Write out exactly the lines below that run from the one containing "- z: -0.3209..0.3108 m" through the one containing "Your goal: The", both included, with no other lines.
┄┄┄┄┄┄┄┄┄┄┄┄┄┄┄┄┄┄┄┄
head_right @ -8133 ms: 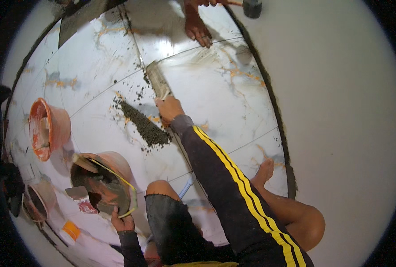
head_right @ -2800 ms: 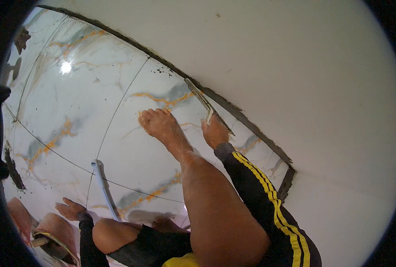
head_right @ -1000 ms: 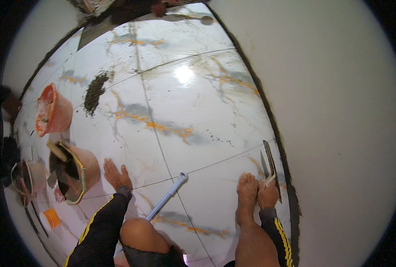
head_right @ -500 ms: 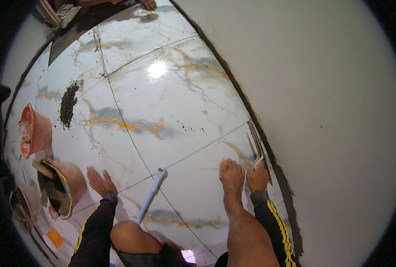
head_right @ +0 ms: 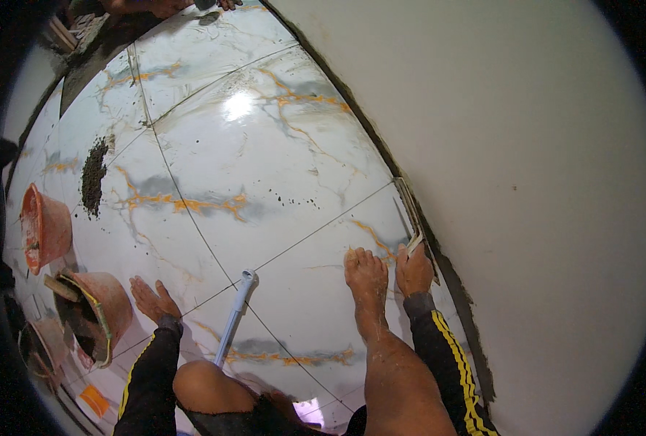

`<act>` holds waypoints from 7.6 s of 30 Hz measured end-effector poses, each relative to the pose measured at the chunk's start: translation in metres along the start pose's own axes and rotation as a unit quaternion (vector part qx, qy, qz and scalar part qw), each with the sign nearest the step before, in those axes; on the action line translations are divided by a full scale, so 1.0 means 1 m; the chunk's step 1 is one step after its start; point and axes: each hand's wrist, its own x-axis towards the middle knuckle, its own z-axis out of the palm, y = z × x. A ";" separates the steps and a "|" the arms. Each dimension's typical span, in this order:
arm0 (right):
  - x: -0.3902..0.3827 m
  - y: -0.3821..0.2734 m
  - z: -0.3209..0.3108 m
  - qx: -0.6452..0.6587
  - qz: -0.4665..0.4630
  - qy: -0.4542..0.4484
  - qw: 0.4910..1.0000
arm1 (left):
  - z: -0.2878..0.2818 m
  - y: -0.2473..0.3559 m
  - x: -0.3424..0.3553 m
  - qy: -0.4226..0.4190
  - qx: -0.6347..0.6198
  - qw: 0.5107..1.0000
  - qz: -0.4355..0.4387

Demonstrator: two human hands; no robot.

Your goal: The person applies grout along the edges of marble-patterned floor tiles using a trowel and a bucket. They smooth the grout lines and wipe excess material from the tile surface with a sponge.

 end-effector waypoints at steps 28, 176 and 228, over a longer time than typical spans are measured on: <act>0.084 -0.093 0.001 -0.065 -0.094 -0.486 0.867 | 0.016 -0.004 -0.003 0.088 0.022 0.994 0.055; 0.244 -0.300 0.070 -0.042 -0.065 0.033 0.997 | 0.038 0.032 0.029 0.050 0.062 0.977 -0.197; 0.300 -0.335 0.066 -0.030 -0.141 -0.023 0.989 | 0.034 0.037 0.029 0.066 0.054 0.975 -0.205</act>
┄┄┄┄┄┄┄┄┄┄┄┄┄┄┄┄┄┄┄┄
**ANSWER FOR THE TASK:**
  - z: -0.3209..0.3108 m
  - qx: -0.6452..0.6587
  - qz: -0.4665..0.4630
  - qy: -0.4542..0.4484
  - qw: 0.4910..1.0000
arm1 (left):
  - z: -0.2878..0.2818 m
  - y: -0.2473..0.3559 m
  - x: -0.3424..0.3553 m
  - qy: -0.4226..0.4190
  - qx: -0.6347..0.6198
  - qw: 0.5107..1.0000
  - qz: -0.4355..0.4387

Demonstrator: two human hands; no robot.

Your goal: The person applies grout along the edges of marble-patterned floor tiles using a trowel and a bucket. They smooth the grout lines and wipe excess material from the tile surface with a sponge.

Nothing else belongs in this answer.